Dataset entries
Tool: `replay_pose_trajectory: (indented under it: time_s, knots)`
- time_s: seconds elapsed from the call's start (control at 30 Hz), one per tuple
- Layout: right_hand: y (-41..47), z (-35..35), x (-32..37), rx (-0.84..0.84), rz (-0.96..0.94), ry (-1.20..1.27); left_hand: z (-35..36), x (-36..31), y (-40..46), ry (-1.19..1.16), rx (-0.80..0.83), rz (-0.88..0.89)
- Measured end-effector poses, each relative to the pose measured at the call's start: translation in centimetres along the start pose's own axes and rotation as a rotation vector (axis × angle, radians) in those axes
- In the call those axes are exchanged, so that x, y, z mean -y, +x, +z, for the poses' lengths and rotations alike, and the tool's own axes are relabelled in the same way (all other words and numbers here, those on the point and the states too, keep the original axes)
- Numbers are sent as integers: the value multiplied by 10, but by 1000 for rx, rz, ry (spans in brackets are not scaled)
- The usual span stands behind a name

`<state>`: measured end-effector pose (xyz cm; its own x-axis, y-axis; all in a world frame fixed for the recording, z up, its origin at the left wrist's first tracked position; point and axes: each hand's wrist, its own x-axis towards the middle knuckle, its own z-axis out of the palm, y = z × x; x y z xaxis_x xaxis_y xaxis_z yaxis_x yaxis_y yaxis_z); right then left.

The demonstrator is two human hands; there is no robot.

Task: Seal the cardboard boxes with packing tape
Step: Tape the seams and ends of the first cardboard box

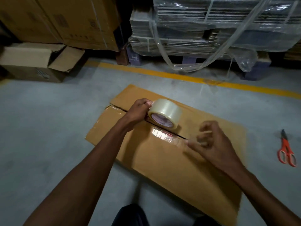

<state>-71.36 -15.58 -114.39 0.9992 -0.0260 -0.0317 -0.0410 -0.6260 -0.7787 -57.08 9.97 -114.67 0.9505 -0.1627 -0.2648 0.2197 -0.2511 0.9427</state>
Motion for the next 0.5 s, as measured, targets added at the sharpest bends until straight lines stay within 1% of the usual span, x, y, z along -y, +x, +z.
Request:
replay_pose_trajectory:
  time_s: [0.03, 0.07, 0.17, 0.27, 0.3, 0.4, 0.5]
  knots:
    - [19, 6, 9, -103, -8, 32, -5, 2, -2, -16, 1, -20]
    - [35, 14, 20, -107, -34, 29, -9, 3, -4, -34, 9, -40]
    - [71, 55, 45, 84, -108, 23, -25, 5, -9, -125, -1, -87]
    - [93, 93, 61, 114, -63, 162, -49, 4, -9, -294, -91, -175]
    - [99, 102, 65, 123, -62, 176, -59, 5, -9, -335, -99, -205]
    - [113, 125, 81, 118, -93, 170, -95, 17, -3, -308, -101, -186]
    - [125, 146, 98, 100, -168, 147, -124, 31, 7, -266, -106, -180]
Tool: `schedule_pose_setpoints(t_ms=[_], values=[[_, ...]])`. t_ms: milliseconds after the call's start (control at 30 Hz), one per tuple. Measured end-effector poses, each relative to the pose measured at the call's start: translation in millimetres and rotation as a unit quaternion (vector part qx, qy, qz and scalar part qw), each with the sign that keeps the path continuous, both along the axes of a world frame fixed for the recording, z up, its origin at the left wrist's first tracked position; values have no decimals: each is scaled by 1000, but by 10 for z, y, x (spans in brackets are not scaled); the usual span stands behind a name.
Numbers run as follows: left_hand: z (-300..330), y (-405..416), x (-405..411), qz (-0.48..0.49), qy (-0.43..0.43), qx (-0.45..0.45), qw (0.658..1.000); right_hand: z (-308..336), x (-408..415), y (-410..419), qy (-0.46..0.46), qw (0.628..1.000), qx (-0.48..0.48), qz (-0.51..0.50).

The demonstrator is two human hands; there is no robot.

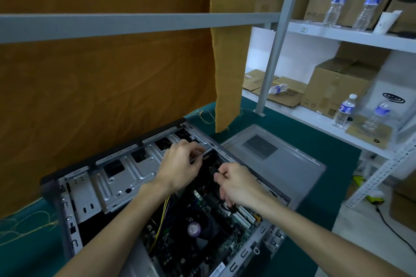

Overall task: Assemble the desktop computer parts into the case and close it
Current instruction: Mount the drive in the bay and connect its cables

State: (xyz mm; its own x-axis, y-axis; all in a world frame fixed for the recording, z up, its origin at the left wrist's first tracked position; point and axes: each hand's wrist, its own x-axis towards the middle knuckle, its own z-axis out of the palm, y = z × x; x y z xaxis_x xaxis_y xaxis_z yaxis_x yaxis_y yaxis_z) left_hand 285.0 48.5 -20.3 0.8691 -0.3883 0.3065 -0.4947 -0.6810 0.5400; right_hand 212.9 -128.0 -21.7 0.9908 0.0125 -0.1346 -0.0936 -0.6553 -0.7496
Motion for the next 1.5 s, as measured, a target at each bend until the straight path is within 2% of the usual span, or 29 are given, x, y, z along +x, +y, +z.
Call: schedule_pose_setpoints(t_ms=[133,233,400,533,800,1167,1500], values=[[-19,100,72,-95,-101,151,979,-62,124,102,-12,998,-59,-18],[-41,161,95,-115,-130,195,965,-103,206,133,-3,996,-84,-21],[-34,202,91,-131,-156,167,965,-132,292,138,-13,996,-82,-39],[-36,226,61,-92,-123,106,982,-116,318,175,-24,996,-68,-44],[-74,175,51,-43,-90,68,993,-116,314,192,-38,997,-44,-45],[-83,172,82,-38,-74,88,993,-109,333,224,-29,998,-32,-52],[-72,82,49,4,-89,114,990,57,399,300,-6,994,-92,-62]])
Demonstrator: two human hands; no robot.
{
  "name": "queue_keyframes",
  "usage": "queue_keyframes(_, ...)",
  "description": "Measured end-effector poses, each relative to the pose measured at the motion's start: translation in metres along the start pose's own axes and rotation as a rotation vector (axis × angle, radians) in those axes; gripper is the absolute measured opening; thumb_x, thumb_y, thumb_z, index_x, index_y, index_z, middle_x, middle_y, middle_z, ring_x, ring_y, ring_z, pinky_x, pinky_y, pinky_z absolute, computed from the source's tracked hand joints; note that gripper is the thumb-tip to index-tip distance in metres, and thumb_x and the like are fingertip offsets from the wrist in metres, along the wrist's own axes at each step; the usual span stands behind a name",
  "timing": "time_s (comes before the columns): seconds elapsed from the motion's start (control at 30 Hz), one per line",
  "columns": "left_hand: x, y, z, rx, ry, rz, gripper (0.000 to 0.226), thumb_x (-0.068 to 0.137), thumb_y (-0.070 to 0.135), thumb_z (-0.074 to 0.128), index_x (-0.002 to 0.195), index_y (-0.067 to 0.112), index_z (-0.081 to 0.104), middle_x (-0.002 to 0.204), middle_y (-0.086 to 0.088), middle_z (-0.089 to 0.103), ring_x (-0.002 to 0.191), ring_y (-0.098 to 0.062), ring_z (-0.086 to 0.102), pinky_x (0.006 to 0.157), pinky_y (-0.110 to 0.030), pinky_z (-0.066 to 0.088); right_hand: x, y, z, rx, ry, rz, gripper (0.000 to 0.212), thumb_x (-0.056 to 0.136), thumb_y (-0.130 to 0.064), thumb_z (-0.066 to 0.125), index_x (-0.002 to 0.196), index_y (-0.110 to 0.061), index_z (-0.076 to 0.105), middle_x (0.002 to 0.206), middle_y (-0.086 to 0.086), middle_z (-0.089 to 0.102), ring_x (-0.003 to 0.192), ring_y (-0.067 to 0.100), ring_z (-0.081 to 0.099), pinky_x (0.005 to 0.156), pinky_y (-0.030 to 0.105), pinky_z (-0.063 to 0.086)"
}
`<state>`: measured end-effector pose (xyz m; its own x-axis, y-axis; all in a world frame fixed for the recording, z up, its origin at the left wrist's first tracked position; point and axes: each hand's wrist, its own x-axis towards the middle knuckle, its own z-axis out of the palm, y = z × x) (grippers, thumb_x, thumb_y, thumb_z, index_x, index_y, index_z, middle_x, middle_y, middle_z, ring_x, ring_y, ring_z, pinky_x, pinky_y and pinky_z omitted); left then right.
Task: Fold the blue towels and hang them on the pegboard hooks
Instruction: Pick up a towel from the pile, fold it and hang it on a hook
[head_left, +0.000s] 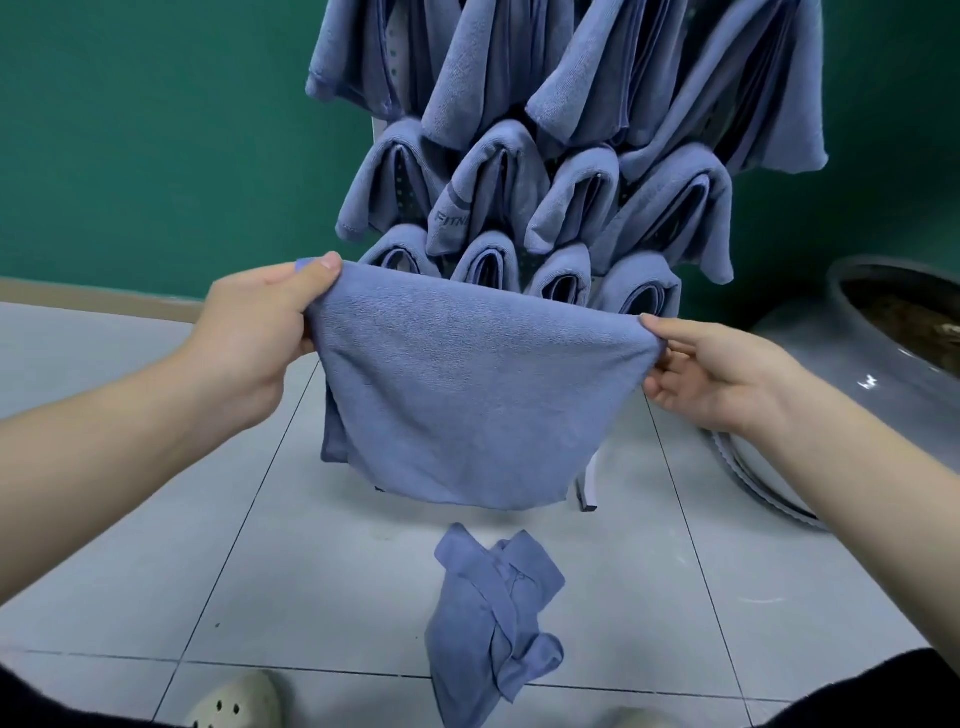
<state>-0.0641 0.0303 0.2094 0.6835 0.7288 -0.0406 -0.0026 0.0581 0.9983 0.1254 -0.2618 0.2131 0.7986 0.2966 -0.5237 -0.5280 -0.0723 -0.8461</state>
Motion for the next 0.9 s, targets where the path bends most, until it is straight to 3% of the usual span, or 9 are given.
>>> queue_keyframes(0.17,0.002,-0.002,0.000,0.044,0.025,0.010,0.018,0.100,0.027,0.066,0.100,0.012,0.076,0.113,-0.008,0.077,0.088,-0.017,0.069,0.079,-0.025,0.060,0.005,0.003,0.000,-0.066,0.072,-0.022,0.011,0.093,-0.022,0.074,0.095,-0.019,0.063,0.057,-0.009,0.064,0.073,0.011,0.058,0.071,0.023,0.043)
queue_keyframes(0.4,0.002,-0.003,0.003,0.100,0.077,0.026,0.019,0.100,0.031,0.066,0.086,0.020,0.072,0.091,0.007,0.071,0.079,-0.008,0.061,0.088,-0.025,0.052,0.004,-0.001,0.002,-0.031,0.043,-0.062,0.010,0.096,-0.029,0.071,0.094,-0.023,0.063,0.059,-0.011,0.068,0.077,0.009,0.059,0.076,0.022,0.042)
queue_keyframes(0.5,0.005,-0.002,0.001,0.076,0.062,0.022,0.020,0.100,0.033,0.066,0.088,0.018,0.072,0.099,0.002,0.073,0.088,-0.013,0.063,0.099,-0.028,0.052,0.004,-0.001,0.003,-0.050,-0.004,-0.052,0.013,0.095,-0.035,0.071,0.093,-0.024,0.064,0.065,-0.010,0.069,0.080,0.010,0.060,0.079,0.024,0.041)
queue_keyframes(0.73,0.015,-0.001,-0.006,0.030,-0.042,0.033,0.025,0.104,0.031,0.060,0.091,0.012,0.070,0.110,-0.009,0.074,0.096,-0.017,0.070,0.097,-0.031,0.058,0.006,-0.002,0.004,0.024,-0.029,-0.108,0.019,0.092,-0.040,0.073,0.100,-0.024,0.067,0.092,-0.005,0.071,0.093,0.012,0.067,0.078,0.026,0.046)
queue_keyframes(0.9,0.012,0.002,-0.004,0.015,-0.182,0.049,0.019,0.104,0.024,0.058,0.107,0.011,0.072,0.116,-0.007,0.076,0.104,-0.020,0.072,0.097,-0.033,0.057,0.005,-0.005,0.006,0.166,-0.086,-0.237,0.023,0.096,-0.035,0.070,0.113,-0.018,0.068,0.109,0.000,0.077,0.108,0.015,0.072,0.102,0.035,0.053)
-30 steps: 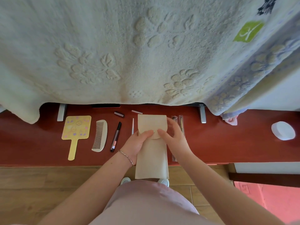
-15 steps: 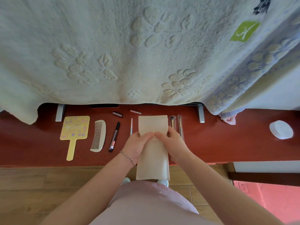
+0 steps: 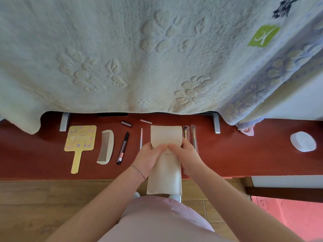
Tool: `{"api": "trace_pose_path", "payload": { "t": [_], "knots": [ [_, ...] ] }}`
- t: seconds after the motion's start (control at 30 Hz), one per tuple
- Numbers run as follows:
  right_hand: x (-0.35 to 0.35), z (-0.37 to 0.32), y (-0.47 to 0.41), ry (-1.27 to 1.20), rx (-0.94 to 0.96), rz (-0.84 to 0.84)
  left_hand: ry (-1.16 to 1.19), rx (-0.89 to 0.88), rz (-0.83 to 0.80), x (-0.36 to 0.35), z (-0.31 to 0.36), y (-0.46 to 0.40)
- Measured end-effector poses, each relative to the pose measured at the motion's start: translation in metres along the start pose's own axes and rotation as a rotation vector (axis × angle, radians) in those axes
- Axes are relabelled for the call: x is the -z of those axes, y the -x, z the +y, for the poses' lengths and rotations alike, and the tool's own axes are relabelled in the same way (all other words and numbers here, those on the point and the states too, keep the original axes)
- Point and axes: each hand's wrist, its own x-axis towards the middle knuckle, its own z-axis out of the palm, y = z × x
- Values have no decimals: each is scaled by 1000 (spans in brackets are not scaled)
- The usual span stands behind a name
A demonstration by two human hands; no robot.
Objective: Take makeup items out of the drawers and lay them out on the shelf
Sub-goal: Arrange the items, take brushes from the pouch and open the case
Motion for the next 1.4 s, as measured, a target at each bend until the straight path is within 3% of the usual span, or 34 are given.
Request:
{"api": "trace_pose_path", "payload": {
  "t": [0.17,0.8,1.07,1.4],
  "knots": [
    [0,3,-3,-46,-29,-14,177,78,-108,-1,7,2],
    [7,0,-10,-122,13,-94,259,53,-202,4,9,0],
    [9,-3,-10,-128,35,-115,227,6,-175,3,9,-3],
    [3,2,-10,-52,65,-79,41,-77,-12,0,2,-5]
  ]
}}
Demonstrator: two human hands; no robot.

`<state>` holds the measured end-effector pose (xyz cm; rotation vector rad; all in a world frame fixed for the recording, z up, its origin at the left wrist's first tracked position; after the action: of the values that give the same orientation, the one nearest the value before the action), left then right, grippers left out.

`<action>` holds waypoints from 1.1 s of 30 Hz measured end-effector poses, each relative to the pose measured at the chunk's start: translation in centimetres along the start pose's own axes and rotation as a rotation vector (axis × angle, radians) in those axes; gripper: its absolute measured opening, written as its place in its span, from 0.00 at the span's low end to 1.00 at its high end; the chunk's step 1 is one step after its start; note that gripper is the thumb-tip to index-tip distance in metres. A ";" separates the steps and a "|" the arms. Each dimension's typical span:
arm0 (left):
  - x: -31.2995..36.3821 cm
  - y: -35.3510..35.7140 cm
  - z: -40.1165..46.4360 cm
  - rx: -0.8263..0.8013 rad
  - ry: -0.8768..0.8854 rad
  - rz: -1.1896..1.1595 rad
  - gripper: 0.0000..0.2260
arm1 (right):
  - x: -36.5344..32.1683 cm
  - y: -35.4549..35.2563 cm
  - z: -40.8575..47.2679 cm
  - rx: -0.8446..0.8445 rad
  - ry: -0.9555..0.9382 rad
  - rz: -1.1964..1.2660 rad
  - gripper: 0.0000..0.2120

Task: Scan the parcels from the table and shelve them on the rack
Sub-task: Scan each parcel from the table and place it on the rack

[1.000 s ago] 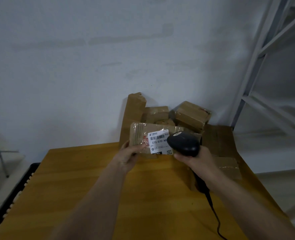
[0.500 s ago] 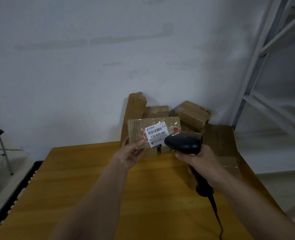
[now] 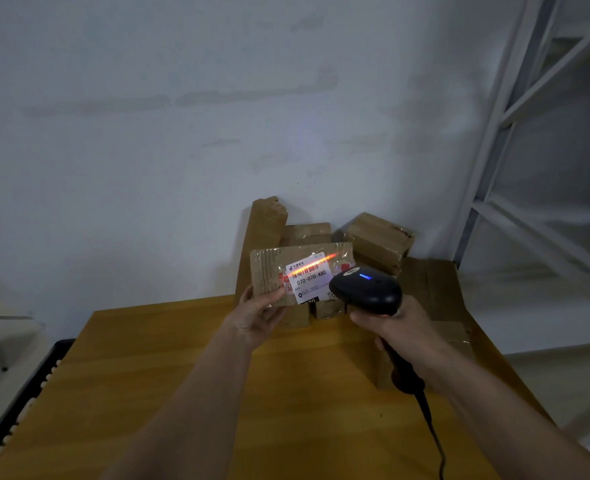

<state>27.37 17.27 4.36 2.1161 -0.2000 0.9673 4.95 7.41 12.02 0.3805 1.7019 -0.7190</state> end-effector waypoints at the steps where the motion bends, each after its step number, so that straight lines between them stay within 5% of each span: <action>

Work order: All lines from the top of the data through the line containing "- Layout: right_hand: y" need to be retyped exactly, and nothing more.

Answer space:
Tool: `replay_pose_trajectory: (indented under it: time_s, knots)`
- time_s: seconds elapsed from the call's start (control at 30 Hz), one per tuple
- Layout: right_hand: y (-41..47), z (-35..35), x (-32..37), rx (-0.84..0.84), rz (-0.96..0.94), ry (-1.20..1.27); left_hand: z (-35..36), x (-36..31), y (-40..46), ry (-1.19..1.16), rx (-0.80..0.83), rz (-0.88..0.89)

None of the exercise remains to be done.